SUPPLIED DATA START

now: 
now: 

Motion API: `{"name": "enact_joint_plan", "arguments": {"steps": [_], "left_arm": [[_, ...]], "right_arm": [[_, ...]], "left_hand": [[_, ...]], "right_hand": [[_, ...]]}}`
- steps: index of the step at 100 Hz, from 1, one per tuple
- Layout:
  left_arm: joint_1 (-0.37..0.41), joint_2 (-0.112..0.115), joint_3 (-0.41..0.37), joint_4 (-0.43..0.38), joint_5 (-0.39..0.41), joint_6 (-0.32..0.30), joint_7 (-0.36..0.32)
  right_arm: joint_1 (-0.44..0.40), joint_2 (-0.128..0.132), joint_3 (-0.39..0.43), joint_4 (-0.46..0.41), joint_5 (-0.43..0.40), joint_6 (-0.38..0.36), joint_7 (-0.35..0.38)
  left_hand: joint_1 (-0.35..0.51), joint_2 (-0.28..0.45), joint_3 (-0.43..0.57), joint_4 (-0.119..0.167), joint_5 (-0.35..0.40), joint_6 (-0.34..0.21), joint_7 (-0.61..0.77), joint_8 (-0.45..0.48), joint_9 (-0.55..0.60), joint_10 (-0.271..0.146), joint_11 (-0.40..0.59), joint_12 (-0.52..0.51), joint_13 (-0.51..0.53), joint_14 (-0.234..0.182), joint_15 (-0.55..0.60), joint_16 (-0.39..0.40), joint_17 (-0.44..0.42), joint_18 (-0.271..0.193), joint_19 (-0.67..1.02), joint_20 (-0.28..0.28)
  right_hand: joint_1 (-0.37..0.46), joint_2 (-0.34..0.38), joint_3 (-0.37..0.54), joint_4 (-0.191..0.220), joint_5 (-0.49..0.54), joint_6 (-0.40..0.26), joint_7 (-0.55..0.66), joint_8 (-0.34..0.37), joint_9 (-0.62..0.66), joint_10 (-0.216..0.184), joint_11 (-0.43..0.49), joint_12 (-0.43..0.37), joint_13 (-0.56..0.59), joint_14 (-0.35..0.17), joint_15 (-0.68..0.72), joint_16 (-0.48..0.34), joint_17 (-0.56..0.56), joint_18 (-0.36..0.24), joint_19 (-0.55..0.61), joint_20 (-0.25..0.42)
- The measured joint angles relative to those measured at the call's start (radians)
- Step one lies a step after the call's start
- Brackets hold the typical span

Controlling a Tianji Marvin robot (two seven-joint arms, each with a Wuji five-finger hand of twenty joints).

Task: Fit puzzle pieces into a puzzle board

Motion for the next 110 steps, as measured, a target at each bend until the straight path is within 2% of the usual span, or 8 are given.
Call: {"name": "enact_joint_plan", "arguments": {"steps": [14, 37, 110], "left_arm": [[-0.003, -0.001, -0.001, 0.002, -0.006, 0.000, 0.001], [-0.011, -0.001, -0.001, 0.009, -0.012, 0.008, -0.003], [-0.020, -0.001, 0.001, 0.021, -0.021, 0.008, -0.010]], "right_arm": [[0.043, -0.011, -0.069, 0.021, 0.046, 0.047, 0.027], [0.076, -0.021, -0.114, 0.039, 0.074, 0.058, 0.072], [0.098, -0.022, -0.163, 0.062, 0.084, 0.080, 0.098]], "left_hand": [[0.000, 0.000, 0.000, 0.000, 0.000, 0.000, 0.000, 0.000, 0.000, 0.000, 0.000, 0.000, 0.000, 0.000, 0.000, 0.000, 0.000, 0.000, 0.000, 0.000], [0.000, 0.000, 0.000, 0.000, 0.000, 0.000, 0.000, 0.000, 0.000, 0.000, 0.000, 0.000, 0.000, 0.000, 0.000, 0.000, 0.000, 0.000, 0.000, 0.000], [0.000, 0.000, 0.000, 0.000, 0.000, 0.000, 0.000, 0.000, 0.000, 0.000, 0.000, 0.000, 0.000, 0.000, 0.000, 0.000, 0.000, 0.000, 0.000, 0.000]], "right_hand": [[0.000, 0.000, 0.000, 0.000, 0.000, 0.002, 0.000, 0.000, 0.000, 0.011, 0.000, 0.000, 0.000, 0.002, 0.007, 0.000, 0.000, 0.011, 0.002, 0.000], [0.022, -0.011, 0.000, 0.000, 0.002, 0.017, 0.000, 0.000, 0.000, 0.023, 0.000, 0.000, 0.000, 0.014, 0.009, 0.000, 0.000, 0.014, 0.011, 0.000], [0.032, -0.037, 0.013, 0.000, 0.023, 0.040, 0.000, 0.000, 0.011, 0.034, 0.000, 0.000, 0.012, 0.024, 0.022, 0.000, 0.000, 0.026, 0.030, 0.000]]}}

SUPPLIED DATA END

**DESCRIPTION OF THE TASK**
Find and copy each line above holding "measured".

**RESULT FOR THIS EXERCISE**
- The measured joint angles relative to those measured at the call's start (radians)
Motion for the next 110 steps, as measured, a target at each bend until the straight path is within 2% of the usual span, or 8 are given.

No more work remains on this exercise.